Only the lines from the line containing "Can you locate the green plastic" to the end of the records, both included, belong in the answer, copied exactly.

Saved data entries:
-*-
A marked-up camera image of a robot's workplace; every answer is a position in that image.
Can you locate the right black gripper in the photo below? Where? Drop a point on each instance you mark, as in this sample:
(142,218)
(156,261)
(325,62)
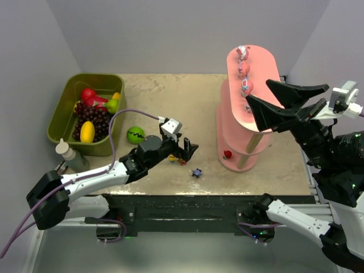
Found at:
(308,111)

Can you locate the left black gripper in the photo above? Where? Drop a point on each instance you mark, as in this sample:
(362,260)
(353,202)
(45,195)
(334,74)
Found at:
(176,146)

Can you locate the yellow minion figurine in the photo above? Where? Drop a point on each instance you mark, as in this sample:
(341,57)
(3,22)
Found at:
(171,159)

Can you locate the pink figurine with yellow hat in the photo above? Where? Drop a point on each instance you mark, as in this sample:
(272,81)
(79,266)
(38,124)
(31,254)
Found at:
(248,109)

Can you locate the pink figurine with blue glasses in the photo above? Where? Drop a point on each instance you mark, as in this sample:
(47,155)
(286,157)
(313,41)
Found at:
(247,87)

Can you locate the pink pig figurine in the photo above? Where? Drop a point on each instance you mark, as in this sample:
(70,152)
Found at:
(243,70)

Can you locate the red white figurine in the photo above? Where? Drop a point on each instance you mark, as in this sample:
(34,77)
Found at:
(242,53)

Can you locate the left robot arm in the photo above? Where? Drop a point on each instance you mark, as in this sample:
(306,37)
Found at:
(50,199)

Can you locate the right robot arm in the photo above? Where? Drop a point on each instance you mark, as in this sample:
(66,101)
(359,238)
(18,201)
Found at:
(338,160)

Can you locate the pink tiered shelf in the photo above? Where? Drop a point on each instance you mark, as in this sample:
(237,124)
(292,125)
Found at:
(236,129)

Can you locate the purple star figurine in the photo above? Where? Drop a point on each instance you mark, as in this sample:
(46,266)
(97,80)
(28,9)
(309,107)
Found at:
(197,173)

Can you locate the green watermelon ball toy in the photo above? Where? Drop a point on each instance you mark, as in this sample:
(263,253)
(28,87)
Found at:
(135,135)

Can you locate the green apple toy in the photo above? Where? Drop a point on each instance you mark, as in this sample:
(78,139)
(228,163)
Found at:
(112,106)

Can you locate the yellow pepper toy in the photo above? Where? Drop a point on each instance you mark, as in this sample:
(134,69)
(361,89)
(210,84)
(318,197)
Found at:
(116,96)

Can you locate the dark grape bunch toy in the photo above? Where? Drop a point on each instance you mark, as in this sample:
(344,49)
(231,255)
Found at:
(100,118)

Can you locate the red dragon fruit toy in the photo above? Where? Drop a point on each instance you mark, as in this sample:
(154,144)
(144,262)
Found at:
(91,98)

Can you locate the grey green bottle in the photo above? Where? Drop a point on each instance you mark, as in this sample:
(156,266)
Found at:
(79,163)

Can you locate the beige suction hook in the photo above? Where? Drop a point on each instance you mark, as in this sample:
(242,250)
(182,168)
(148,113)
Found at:
(63,149)

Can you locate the green plastic bin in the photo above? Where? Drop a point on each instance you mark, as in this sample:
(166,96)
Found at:
(63,121)

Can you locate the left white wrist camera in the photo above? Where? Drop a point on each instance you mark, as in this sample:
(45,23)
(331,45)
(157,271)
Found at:
(169,126)

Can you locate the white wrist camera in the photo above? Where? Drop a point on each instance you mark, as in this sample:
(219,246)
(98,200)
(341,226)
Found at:
(169,126)
(342,103)

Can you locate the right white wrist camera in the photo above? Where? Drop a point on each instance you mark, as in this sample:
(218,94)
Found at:
(342,103)

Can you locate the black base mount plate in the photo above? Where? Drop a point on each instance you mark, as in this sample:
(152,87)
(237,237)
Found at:
(187,214)
-*-
**Solution for this exercise**
Can you locate the green plastic bin in the photo above? Where? Drop a point on each instance you mark, as in this sample:
(166,96)
Found at:
(63,121)

Can you locate the left white wrist camera in the photo above? Where? Drop a point on each instance you mark, as in this sample:
(45,23)
(331,45)
(157,271)
Found at:
(169,126)

Can you locate the white wrist camera in the photo above? Where? Drop a point on each instance you mark, as in this sample:
(219,246)
(98,200)
(341,226)
Found at:
(169,126)
(342,103)

Can you locate the right white wrist camera in the photo above? Where? Drop a point on each instance you mark, as in this sample:
(218,94)
Found at:
(342,103)

Can you locate the black base mount plate in the photo above? Where? Drop a point on each instance you mark, as in this sample:
(152,87)
(237,237)
Found at:
(187,214)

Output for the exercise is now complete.